Loadouts work pretty well too. As expected, they're weapon sets that you can choose to start each respawn with - although, this being Halo, you can still expect to find other weapons scattered around the map. Composed of a primary and secondary weapon, they also have a third slot for armour abilities.
These seem to be a refinement of Halo 3's equipment system: they're a reusable skill, mapped to the left bumper, with a bit of a cooldown to manage. Jetpacks are an armour ability, for example, and other ones that might pop up include a sprint, a kind of shield overcharge that comes with a ground-punching animation that either looks cool or faintly silly depending on what side of 16 you find yourself on, and active camo.
In game types in which you find yourself playing as Elites, you may see an additional option to perform a quick barrel roll, covering a lot of extra ground very swiftly, but be warned - it comes with the distinct possibility that you'll cartwheel yourself over a cliff.
Loadouts are customisable much of the time, but specific modes will limit your choices in entertaining fashion. Bungie has recently announced four new game types you can look forward to in the beta: the most complex of them is Invasion, and loadouts are central to its appeal.
Invasion is something of an experiment for Halo: a large-scale Battlefield-type mode that can only play out on specific maps, which divides players into two teams of four - the defenders playing as Spartans, while the attackers are dropped into the big metal shoes of the Elites.
It's a round-based game that has multiple stages, each with their own objectives. For the first stage, Elites have to overrun the Spartans' higher ground and capture a series of areas. This opens up a larger portion of the map, unlocking vehicles in the process and providing Elites a handful of new capture points to tackle. If the Spartans fail to defend those, Elites can then collect a data core from the Spartan base, and try and get it to an extraction point to win the round.
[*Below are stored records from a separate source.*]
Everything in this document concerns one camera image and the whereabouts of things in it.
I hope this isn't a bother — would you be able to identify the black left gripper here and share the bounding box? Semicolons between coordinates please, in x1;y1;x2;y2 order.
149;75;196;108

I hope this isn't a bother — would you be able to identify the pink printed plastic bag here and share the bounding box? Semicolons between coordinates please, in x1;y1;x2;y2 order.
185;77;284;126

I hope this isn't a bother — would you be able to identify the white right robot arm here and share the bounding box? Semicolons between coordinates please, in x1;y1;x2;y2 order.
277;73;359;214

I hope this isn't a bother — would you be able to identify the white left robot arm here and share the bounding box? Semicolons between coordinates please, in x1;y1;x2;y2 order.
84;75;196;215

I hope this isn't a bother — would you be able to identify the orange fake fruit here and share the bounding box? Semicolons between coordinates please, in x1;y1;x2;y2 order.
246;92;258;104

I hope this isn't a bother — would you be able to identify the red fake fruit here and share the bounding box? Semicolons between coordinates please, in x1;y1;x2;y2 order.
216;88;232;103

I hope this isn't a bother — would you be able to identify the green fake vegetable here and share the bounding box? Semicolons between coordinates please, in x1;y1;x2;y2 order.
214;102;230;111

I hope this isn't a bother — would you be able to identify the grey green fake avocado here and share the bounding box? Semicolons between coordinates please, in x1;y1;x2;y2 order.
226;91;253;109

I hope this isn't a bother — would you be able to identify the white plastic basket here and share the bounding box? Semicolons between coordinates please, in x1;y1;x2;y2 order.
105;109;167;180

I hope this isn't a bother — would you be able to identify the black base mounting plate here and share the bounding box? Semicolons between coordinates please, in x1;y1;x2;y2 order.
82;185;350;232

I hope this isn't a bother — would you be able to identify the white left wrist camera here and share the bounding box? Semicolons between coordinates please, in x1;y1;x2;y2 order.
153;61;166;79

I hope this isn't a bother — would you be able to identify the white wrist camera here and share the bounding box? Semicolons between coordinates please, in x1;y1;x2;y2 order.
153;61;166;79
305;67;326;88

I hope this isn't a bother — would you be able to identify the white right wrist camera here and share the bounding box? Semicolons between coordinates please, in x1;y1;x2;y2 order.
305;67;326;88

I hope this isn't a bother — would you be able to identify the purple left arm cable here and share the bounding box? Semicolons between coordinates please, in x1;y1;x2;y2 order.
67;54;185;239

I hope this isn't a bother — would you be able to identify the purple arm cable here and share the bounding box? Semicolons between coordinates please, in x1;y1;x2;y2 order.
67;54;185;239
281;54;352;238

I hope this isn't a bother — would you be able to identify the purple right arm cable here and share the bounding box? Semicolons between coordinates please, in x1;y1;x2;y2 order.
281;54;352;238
Beta players will be doing all this on Boneyard, a truly colossal map built from two large arenas broken up with warrenous military installations. It's brilliant fun, particularly if you're attacking, but even if you get stuck on the Spartan side, there's a real thrill to be had as you stand at your starting position and watch Elites rushing towards you from below.
Each stage of the game has its own pace, from the frantic firefights that break out around the first capture points to the more drawn-out vehicle battles that erupt around the second, and the final race to get the core to the waiting Phantom steals all the best bits of American Football in a mad touchdown dash across dangerously open ground.
It's a lovely piece of design. Attackers are suddenly forced to defend a single, fiercely vulnerable player, and the whole thing is given an extra kick by the fact that, at each stage of the game, the loadout options open up significantly. If Spartans play badly enough and lose the first capture points, for example, their choice of just two equipment sets will be doubled. There's a bittersweet feeling as you find yourself reaching the good stuff because it invariably means your team is taking a kicking.